Eh!! Tau dari mana dia.

"Aduh." Pekik Kiran saat merasa jidatnya agak disentil oleh jemari Karan. Kiran mendengus kesal, tangannya yang digenggam oleh Karan berusaha ia lepas paksa.

Karan terkekeh, tangan Kiran kembali diraih sambil tangan yang lain menoel pelan hidung Kiran. "Pasti karena bang Haikal ya?" Tanyanya, sekarang sorot matanya betul-betul seperti peramal yang tau akan segala hal yang Kiran fikirkan.

Kiran sendiri tidak mengelak atau berbohong, dia mengangguk. "Iya. Tapi yaudah deh. Lagian Haikal pasti ngalah lagi kalau saingannya kak Bram."

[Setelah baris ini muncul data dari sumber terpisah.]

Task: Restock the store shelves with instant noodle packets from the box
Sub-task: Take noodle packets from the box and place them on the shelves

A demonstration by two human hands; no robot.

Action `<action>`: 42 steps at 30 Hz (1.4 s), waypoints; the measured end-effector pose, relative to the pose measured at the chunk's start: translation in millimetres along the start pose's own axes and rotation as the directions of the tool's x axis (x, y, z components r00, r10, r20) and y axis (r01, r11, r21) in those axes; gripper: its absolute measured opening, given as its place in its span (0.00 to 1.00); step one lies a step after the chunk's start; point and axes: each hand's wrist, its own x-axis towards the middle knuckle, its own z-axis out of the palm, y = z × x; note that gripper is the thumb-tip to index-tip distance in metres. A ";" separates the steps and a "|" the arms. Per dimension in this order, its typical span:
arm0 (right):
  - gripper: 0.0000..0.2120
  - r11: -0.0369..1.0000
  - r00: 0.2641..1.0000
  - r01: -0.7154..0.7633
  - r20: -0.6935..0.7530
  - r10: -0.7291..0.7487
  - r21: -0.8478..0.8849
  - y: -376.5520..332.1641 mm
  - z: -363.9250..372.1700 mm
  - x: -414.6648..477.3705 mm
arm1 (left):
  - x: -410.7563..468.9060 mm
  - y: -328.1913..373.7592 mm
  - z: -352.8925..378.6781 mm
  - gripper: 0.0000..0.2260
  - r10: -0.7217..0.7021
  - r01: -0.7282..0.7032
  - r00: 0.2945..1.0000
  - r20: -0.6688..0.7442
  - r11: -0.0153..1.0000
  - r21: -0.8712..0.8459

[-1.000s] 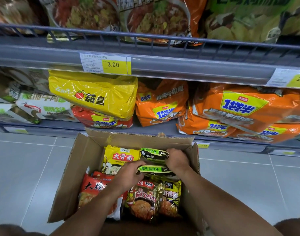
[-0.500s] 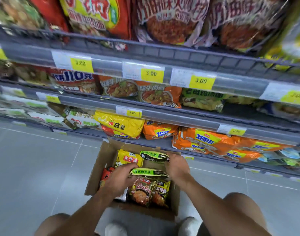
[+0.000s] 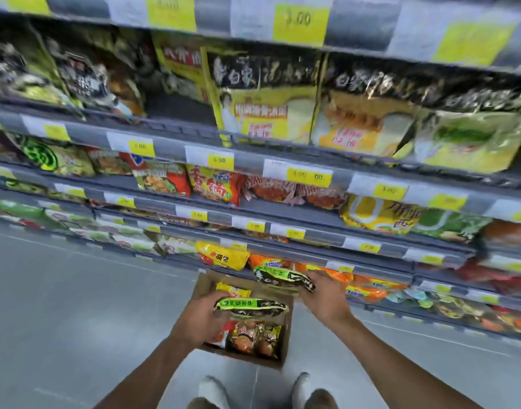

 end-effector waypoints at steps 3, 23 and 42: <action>0.17 0.995 0.999 -0.036 -0.003 0.037 0.096 -11.7 -61.8 -32.8 | -30.0 40.1 -15.1 0.17 0.006 -0.006 1.000 -0.015 1.000 0.008; 0.06 0.736 0.890 0.113 -0.398 0.224 0.668 61.1 -356.2 -170.2 | -79.0 274.5 22.4 0.25 0.263 -0.263 0.965 0.005 0.965 -0.020; 0.36 0.896 0.675 0.103 -0.692 0.256 0.432 73.7 -428.2 -112.9 | -74.6 301.1 36.1 0.37 0.186 -0.188 0.982 -0.032 0.976 -0.108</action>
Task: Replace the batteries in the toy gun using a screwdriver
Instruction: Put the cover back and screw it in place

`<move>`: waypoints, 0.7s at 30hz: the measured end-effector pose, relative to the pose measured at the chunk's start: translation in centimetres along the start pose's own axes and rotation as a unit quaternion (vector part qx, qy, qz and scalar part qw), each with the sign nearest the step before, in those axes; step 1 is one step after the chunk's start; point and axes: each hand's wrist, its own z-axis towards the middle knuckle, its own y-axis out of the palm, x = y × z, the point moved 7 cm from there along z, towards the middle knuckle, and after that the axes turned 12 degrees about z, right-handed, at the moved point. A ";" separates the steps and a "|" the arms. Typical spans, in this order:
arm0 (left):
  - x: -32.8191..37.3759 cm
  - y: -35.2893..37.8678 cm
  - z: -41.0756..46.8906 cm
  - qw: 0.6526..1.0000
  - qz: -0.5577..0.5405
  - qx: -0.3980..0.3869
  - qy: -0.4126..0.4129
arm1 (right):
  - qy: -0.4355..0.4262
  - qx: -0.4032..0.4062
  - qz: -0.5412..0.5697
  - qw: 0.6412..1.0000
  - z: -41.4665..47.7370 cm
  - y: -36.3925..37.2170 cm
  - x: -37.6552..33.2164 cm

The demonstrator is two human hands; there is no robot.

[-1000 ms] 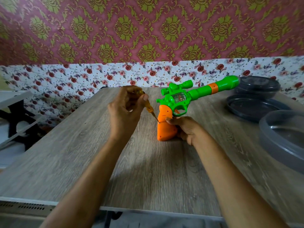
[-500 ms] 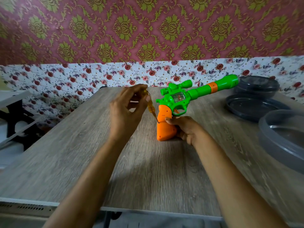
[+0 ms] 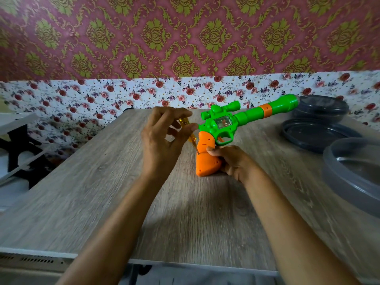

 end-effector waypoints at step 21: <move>-1.0 -0.2 0.0 0.996 -0.064 0.007 -0.069 | -0.004 0.014 0.006 1.000 -0.6 0.2 -0.3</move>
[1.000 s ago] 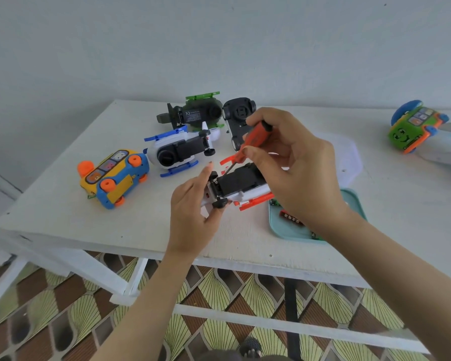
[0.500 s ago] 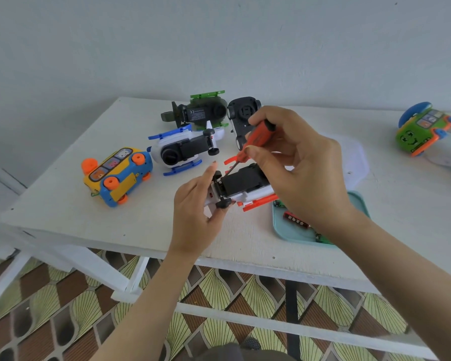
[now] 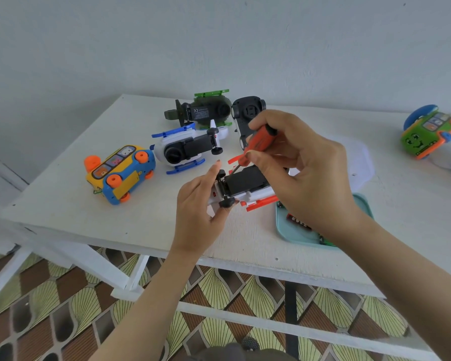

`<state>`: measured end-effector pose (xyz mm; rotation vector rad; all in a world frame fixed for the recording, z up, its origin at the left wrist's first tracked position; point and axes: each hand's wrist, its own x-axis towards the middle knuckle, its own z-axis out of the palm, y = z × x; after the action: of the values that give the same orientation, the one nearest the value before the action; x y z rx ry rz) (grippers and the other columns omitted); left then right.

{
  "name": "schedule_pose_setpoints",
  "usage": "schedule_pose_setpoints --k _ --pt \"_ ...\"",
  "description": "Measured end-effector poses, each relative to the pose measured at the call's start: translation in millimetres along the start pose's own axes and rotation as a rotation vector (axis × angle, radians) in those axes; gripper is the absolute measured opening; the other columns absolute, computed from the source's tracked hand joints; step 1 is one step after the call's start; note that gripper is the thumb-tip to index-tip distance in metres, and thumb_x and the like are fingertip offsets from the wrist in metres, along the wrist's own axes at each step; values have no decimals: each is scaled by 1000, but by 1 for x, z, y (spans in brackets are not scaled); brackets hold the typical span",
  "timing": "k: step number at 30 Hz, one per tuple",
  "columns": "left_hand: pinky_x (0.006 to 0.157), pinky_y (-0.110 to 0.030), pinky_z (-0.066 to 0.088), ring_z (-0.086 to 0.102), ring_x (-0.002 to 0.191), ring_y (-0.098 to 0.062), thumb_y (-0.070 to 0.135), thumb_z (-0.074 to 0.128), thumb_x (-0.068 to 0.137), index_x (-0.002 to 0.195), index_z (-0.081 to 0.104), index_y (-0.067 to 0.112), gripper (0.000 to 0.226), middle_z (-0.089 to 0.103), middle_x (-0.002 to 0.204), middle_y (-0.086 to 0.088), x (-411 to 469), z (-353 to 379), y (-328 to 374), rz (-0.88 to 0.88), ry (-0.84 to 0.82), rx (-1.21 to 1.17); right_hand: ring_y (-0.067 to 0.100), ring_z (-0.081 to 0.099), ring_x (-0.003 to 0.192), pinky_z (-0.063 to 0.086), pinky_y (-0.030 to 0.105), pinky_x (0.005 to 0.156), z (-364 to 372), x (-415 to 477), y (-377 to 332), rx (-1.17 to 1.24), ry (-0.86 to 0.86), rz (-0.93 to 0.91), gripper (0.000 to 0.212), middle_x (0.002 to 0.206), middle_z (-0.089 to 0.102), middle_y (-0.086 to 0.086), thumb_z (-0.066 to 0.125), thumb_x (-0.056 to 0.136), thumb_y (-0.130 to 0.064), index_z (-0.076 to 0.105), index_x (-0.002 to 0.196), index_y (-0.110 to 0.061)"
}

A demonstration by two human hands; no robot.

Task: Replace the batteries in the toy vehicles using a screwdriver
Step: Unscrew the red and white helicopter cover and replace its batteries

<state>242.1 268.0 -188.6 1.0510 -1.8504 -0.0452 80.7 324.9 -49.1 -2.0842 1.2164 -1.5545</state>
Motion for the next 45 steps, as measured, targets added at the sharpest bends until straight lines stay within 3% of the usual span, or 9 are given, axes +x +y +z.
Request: schedule_pose_setpoints --k 8,21,26,31,35,38,41,43,45 --pt "106 -10 20 50 107 -14 36 61 85 141 33 14 67 66 113 -10 1 -1 1 0 -4 -6 6 69 84 54 15 80 0 4 -2 18 5 19 36 90 66 4 65 86 4 56 112 -18" --pt "105 -10 20 48 107 -14 36 60 85 141 34 13 67 66 112 -11 0 0 0 2 -2 2 3 69 85 52 12 79 -1 4 -2 -10 7 -14 40 90 65 4 65 85 5 53 112 -22" --pt "106 -9 20 49 108 -15 36 60 85 141 34 13 66 66 113 -11 0 -1 -1 2 -5 -6 1 68 87 52 11 80 -1 3 -1 -12 6 -25 39 90 65 4 65 86 6 53 113 -20" --pt "105 -11 22 50 108 -15 36 61 85 141 34 14 66 66 113 -10 0 -1 0 4 -3 -7 7 69 87 54 17 83 1 4 -1 -43 -30 -58 31 91 65 6 65 86 6 59 113 -8" --pt "105 -11 21 50 108 -15 36 59 85 141 34 14 65 67 111 -9 1 -1 1 2 -4 -9 16 66 96 55 26 87 5 6 -5 -41 -52 -93 27 112 65 6 64 84 4 58 109 -2" --pt "105 -10 21 50 108 -15 37 60 85 141 34 14 66 67 110 -10 0 -1 1 7 -4 -8 19 66 89 56 31 84 8 11 -7 -14 -71 -84 35 97 66 11 65 84 4 57 116 -7" --pt "105 -13 23 50 108 -17 36 61 84 140 33 13 67 67 109 -11 -1 0 0 10 -2 -10 19 62 82 54 31 78 11 15 -5 -158 -72 -198 33 87 64 8 67 86 -4 62 119 -6" --pt "104 -15 25 51 108 -17 36 62 84 141 33 14 67 67 108 -10 -1 0 -1 2 -5 -21 18 62 86 52 29 80 12 15 -4 -191 -66 -245 31 93 64 7 61 92 -11 60 121 -2" --pt "104 -15 25 52 108 -17 36 63 84 140 34 14 67 67 109 -10 -1 0 -1 8 -1 -24 18 62 105 47 24 93 13 15 -5 -140 -70 -231 33 112 63 8 46 97 -10 56 127 2"
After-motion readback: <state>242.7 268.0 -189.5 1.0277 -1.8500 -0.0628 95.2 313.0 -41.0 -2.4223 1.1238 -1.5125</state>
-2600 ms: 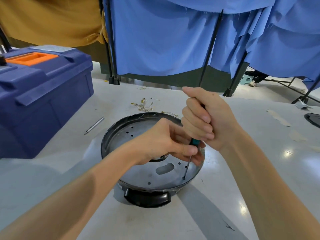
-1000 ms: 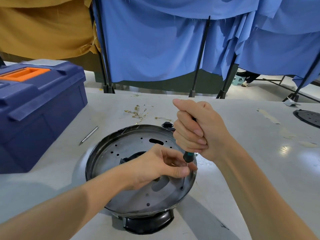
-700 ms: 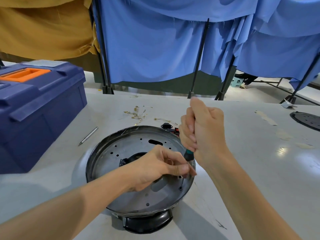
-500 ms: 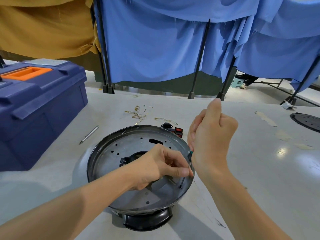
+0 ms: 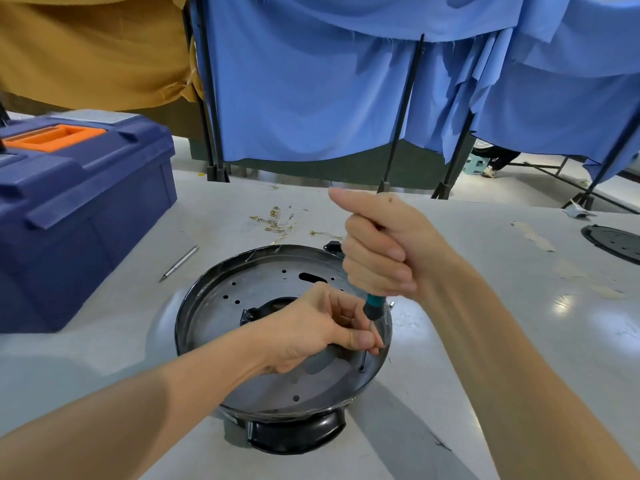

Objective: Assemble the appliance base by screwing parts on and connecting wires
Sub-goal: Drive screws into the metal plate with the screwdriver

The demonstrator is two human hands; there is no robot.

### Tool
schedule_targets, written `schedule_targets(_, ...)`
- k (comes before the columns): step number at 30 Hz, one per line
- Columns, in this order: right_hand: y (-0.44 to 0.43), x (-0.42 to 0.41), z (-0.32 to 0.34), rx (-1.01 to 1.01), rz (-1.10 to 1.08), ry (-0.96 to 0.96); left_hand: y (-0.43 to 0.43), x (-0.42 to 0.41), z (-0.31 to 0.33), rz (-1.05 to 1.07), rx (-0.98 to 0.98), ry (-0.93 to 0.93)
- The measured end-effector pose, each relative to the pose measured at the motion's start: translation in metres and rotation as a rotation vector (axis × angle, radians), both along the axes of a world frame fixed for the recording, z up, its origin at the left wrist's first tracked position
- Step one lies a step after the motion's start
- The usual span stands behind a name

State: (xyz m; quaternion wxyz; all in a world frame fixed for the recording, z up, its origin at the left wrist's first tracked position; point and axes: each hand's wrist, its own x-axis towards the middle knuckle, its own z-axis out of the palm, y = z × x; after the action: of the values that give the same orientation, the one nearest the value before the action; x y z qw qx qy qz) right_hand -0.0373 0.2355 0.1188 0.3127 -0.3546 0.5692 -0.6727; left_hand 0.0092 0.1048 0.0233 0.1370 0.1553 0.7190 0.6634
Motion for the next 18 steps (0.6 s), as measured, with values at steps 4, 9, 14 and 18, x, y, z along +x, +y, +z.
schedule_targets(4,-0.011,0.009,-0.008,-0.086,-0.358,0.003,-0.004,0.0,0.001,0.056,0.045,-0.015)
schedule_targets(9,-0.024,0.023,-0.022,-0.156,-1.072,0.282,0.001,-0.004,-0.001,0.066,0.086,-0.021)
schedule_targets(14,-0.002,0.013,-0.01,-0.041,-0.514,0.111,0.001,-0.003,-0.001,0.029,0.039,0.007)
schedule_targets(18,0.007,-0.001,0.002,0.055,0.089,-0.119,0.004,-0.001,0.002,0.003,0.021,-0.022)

"Iyaudah. Nanti saya bantu kamu deketin bang Haikal sama si Gin aja. Kayaknya mereka cocok." Katanya disela-sela perjalanan mereka menuju rumah kakek Karan.

"Berhenti!" Kiran seakan menstop langkah Karan yang jadi menengok lagi kearah pacarnya itu. Sambil menaikkan alisnya bingung.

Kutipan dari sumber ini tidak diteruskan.